INSTRUCTIONS FOR THE TASK: In the copy, keep every line below as it is and leave out the pictures.

#####

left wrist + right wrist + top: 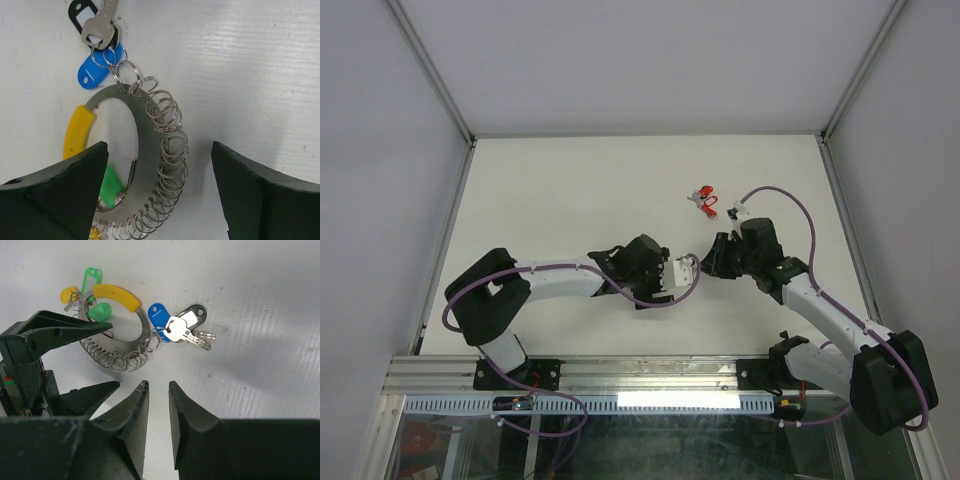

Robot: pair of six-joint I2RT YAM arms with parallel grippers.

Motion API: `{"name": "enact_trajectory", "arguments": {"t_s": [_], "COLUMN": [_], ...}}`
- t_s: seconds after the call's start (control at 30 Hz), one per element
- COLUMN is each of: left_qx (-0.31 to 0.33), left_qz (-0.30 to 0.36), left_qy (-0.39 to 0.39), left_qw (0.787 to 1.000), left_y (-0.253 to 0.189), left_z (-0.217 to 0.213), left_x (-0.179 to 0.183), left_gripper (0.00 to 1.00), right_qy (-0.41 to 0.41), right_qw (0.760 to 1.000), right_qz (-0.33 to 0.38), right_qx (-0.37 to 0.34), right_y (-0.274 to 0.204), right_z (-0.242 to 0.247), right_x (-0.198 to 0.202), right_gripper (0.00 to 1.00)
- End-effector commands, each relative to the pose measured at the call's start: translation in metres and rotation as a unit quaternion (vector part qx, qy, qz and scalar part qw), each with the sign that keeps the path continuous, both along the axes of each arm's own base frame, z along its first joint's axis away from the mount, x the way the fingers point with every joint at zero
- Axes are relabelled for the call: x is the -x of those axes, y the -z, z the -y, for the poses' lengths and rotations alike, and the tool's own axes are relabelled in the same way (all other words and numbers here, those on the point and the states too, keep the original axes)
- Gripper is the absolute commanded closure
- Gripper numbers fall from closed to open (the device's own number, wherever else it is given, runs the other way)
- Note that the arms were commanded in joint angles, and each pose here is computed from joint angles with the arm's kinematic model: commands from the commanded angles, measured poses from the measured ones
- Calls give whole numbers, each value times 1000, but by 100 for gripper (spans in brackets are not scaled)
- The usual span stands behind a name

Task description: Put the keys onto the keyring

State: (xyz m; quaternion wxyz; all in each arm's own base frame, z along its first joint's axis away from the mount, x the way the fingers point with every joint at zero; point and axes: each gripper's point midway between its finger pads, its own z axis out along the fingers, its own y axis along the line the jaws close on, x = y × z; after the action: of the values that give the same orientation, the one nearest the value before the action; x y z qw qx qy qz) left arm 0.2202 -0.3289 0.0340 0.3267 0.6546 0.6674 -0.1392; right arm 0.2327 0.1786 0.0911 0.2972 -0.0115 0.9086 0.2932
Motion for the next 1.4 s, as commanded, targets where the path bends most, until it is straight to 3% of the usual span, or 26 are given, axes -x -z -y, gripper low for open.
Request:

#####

TASK RESULT:
left wrist + right wrist + top: 

Robot: pair of six-joint I2RT YAM arms with parallel grippers.

Motion API: `{"name": "enact_trajectory", "arguments": {"t_s": [_], "COLUMN": [_], ...}}`
- t_s: seconds after the call's start (control at 30 Hz), one per element
- COLUMN is each of: left_qx (-0.31 to 0.33), left_qz (-0.30 to 0.36), left_qy (-0.39 to 0.39), left_qw (0.787 to 1.000), left_y (-0.253 to 0.189), left_z (-0.217 to 0.213), left_x (-0.179 to 0.183), left_gripper (0.00 to 1.00), right_qy (-0.41 to 0.41), right_qw (0.760 to 1.000), right_qz (-0.33 to 0.38), right_qx (-0.37 to 0.34), right_y (-0.274 to 0.204), right_z (-0.242 to 0.247), right_x (-0.198 to 0.202), right_gripper (0.00 to 1.00)
- End-effector commands, each relative to the pose measured at the call's start: translation in metres and rotation as a unit quaternion (vector part qx, qy, qz and scalar part qw), each with the sign that keeps the path continuous, both along the axes of each arm's own base frame, z along its first joint's axis away from the mount, x the way the fingers point with every joint at zero
- Axes are relabelled for the call: x is the -x of those axes, y the -z, z the -y, for the poses' lengths and rotations alike, and the tool's own axes are relabelled in the same way (all other words and numbers here, those on the point and the states too, keep the original axes)
- Gripper is the absolute commanded closure
- Gripper numbers fall from closed to open (the device's own number, wherever else it is given, runs the other way)
- Note that the arms were commanded in joint angles, and each pose here is computed from joint angles with the arm's kinematic model: commands from the commanded angles, measured poses from the measured ones
- Calls give whole numbers, each value times 1000, but by 100 for gripper (spans in brackets are not scaled)
- The usual span stands behind a name

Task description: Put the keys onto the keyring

State: (xyz m; quaternion wxyz; all in each arm's own base frame, z along its first joint's axis away from the mount, x the way the fingers point with every joint at zero; point and axes: each gripper's point midway between its finger pads, its own z axis out along the fingers, its own y axis along the line the jaws close on, x = y × z; after the action: of the values that give the same orientation, the one nearest the value before the action; x y z qw qx qy qz) left arm 0.2202 -0.3289 0.0340 0.3267 0.6546 0.6674 -0.1392; right arm 0.2327 0.1786 0.0911 0.2972 -0.0115 0.9086 0.2932
Motion for the next 1.4 s, as commanded, targets where the path bends most, until it is straight to 3% of the usual span, or 26 are given, axes -x -z -y, gripper low for open.
Request:

Nothing else is needed, and the exercise is over.